▶ Action item
All lines in the material containing the word "this" need to be copied.

..............................

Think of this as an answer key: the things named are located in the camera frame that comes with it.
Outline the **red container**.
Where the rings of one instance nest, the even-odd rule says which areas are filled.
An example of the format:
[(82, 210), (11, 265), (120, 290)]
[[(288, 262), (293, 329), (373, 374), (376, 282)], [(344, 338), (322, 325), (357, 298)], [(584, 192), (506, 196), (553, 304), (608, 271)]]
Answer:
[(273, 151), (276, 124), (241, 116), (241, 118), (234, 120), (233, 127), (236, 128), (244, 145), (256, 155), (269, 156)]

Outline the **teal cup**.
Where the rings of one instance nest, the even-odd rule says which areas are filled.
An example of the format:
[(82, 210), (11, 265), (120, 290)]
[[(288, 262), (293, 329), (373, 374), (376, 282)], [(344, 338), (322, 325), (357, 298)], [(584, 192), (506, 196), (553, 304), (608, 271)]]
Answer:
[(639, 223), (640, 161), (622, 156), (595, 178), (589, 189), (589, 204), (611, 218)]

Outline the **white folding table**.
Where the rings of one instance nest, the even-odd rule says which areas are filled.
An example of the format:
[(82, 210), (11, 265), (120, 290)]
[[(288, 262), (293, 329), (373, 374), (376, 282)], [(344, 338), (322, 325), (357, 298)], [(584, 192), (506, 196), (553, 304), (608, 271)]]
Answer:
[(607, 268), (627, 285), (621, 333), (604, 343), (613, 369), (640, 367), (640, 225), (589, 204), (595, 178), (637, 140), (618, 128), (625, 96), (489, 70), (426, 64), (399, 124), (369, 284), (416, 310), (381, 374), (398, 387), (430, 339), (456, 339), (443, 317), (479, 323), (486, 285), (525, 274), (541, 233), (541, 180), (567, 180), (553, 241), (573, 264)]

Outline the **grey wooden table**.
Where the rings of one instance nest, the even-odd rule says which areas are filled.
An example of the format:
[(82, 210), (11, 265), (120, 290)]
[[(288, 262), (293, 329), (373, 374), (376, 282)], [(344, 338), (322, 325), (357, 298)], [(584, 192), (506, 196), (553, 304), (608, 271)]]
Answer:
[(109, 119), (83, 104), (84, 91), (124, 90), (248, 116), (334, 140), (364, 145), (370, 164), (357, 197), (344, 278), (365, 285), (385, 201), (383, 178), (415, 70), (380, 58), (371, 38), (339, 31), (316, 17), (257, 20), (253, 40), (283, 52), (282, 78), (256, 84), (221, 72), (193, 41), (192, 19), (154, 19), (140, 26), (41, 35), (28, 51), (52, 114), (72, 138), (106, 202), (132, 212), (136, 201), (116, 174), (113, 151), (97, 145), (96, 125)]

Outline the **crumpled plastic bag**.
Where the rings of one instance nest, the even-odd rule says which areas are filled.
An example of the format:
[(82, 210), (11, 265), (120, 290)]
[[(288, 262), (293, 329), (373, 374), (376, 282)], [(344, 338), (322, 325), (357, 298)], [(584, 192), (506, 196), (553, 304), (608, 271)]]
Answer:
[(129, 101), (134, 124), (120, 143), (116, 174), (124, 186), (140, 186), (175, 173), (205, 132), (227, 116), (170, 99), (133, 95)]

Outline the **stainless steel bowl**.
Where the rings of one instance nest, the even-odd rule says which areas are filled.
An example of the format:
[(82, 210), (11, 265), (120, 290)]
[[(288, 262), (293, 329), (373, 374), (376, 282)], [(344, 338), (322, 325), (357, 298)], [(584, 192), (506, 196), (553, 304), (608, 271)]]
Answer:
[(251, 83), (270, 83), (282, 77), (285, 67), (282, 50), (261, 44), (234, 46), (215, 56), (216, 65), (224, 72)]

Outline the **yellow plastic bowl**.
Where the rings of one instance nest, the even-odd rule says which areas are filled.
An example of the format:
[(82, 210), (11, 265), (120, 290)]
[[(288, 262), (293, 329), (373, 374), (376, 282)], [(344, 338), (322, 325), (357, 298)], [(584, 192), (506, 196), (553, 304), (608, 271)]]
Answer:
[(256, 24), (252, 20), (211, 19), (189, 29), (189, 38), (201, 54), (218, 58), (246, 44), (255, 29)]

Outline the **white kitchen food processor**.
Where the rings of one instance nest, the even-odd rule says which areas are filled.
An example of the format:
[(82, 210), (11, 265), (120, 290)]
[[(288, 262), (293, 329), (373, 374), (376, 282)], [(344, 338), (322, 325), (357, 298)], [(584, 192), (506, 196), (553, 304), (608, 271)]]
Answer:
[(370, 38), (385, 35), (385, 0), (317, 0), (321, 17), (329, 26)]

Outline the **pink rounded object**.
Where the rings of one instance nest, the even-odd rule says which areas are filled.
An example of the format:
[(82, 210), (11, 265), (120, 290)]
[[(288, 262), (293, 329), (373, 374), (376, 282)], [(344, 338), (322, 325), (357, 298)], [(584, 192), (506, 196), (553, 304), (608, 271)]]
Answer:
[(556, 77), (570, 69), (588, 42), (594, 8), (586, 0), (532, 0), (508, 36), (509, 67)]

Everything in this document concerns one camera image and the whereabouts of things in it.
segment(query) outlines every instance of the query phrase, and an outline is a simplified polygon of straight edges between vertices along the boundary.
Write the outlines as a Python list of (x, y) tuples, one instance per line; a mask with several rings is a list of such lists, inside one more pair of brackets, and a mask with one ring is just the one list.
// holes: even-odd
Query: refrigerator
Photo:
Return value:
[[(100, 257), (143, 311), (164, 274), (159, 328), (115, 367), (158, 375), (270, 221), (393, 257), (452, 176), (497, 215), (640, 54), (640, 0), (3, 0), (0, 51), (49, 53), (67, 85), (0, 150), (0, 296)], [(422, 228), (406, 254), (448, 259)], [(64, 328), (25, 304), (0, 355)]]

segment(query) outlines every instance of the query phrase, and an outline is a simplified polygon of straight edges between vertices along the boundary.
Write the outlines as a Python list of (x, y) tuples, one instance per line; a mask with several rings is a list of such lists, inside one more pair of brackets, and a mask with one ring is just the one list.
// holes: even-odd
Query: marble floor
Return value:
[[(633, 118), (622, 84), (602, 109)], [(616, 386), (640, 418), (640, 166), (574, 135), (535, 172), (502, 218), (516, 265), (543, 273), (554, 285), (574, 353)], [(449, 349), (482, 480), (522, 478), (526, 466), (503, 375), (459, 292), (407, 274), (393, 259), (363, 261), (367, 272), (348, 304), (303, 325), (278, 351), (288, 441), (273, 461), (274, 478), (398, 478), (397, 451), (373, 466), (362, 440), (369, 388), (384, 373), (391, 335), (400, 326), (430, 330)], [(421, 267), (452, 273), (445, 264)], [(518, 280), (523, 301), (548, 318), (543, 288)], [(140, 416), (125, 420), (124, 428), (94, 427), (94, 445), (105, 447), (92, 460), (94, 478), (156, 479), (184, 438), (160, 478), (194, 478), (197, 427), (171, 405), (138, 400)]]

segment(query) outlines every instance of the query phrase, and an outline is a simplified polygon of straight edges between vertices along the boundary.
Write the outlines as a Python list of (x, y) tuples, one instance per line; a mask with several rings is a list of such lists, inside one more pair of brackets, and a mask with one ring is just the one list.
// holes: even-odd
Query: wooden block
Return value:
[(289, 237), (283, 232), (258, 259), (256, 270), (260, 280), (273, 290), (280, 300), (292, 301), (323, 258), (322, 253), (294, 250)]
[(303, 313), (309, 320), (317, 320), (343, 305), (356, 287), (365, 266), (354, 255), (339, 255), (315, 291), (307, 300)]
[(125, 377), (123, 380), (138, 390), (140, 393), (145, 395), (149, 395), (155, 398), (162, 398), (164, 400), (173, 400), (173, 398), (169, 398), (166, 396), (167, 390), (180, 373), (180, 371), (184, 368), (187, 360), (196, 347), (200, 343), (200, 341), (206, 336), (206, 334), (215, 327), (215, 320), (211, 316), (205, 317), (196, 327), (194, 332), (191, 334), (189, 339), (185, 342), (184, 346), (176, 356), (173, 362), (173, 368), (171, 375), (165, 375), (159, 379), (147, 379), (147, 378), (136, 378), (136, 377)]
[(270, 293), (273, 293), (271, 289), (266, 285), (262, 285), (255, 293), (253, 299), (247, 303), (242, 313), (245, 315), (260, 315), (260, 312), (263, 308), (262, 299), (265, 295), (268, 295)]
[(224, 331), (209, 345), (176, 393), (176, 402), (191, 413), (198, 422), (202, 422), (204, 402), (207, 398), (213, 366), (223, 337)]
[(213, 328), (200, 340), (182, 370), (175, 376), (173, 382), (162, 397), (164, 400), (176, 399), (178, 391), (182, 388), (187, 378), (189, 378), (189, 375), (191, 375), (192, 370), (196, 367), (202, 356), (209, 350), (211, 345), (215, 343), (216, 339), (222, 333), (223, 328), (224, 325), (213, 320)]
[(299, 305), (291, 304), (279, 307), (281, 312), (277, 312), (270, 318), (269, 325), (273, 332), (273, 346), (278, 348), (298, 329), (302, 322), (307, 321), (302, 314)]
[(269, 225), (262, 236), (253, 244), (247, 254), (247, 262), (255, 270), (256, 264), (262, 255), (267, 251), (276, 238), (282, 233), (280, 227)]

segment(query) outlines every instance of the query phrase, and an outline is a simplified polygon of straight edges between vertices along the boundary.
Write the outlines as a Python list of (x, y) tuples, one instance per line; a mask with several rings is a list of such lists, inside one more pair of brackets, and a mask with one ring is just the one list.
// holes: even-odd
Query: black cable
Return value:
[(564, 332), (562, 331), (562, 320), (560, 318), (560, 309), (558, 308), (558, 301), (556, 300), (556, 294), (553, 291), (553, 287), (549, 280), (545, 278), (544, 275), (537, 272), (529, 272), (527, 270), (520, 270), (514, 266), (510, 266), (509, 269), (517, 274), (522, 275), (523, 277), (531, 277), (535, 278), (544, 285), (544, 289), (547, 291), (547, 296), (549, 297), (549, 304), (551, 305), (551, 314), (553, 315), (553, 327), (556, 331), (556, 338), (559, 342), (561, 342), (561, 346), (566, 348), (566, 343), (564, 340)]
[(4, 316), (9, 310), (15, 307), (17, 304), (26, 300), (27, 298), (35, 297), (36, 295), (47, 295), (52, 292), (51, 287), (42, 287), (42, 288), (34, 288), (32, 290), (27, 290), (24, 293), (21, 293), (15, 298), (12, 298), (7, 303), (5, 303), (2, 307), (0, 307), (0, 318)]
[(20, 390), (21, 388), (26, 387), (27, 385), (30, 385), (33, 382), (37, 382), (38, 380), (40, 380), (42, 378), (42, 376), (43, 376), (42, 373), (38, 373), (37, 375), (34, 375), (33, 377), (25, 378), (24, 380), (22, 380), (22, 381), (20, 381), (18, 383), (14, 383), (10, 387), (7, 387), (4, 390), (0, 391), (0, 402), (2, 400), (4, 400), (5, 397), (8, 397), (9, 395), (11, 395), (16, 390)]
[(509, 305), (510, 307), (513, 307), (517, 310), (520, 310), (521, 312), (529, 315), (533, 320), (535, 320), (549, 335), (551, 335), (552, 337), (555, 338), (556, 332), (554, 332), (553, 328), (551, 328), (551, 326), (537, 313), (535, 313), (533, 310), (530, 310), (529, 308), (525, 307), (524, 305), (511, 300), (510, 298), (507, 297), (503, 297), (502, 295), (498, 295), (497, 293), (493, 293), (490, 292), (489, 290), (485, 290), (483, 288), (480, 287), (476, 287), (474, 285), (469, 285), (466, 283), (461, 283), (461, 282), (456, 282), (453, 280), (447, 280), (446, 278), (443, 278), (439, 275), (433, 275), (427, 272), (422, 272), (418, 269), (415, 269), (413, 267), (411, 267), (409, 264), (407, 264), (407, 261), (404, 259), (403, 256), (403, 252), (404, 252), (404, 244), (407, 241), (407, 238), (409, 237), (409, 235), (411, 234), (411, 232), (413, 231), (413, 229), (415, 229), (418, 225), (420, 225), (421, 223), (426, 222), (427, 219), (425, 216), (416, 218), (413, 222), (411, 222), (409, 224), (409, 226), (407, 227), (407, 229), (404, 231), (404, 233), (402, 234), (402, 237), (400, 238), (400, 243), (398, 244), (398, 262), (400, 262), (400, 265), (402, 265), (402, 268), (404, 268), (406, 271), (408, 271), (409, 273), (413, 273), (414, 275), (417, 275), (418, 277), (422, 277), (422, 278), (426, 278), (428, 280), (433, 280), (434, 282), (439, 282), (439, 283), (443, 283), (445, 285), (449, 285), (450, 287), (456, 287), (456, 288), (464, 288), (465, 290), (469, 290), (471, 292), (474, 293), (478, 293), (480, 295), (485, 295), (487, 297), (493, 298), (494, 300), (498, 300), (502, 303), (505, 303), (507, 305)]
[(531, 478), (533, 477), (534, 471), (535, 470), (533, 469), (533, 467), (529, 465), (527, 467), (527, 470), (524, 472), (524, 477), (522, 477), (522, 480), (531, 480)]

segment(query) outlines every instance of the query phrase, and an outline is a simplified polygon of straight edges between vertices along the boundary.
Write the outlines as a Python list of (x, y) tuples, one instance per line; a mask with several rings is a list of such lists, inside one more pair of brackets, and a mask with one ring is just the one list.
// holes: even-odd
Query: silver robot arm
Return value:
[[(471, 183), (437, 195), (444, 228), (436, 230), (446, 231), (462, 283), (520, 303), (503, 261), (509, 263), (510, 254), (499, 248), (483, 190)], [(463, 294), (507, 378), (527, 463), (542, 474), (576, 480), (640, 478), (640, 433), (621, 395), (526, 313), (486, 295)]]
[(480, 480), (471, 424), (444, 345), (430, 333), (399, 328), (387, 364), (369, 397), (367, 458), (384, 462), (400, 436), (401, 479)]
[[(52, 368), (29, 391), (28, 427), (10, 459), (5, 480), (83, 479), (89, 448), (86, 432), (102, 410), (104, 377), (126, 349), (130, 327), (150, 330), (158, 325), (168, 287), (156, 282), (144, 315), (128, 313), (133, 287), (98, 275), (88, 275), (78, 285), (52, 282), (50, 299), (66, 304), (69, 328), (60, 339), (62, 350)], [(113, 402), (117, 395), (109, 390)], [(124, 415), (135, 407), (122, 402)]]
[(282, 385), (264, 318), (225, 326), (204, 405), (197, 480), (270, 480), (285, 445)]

..............................

▶ Response area
Think of this as an answer key: the things named are located in the camera frame that comes with it.
Everything in this document concerns one camera image and the whereabouts of things in it.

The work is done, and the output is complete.